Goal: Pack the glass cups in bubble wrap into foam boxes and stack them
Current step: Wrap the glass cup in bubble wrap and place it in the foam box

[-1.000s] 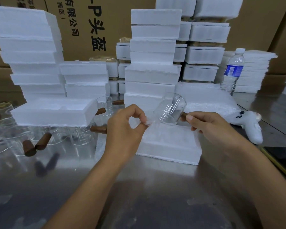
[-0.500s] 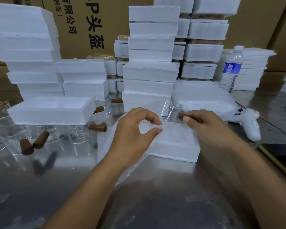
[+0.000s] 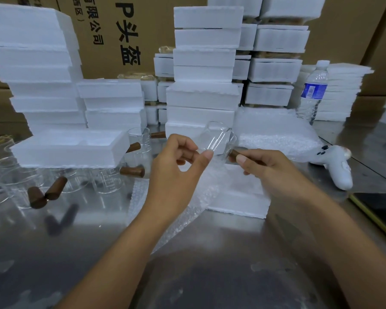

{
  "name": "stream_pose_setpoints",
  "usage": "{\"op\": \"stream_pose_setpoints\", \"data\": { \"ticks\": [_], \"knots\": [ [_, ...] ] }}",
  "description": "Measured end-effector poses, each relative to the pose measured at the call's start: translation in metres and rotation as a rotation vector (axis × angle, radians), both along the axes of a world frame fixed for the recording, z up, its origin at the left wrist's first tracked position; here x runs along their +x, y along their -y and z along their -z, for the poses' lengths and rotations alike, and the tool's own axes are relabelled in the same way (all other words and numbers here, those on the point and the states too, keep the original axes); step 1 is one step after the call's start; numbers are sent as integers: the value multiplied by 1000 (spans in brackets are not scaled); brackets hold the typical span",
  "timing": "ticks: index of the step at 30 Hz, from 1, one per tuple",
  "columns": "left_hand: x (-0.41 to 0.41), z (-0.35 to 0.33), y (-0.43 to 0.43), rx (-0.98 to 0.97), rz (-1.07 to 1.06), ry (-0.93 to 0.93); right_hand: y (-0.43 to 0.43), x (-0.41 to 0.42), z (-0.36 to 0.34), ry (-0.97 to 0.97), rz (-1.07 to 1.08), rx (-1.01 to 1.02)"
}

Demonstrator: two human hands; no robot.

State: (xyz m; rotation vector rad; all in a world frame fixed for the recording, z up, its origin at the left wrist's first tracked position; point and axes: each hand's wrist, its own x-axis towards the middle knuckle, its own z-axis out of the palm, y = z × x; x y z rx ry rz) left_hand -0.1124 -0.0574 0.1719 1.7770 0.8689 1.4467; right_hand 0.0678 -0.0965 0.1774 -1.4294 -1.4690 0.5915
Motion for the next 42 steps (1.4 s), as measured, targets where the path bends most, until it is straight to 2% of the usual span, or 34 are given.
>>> {"op": "stream_pose_setpoints", "data": {
  "ticks": [9,13,16,22,25,30,35,38,42],
  "knots": [
    [-3,-3,-3,-65,58,138,5,-6,-4,22,32,8],
    [-5,-8,0,-12,37,176,3,-2,-1,217,99,33],
    [-6,-11,3,28,45,192,2,-4,1,375,69,17],
    [-4,-13,8,107,148,152,-1,-6,6,438,65,115],
    [-2,-10,12,238,186,54,-2,-12,6,402,65,107],
    [5,-4,23,570,129,-204,1,-23,-1,275,7,53],
    [10,2,28,785,116,-312,5,-23,-6,124,-63,54],
    [10,0,29,808,76,-240,3,-19,-4,44,-94,77],
    [0,-14,21,636,-186,19,-3,-15,0,-103,-44,120]
  ]
}}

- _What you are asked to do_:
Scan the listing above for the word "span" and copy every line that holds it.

- _Result below_:
  "description": "Measured end-effector poses, each relative to the pose measured at the call's start: translation in metres and rotation as a rotation vector (axis × angle, radians), both along the axes of a world frame fixed for the recording, z up, its origin at the left wrist's first tracked position; here x runs along their +x, y along their -y and z along their -z, for the poses' lengths and rotations alike, and the tool's own axes are relabelled in the same way (all other words and numbers here, those on the point and the states too, keep the original axes); step 1 is one step after the call's start; numbers are sent as integers: the value multiplied by 1000 (spans in brackets are not scaled); brackets hold the typical span",
Motion for the next 42 steps (1.4 s), as measured, targets where the path bends most, until it is straight to 2% of the usual span, or 34 are given.

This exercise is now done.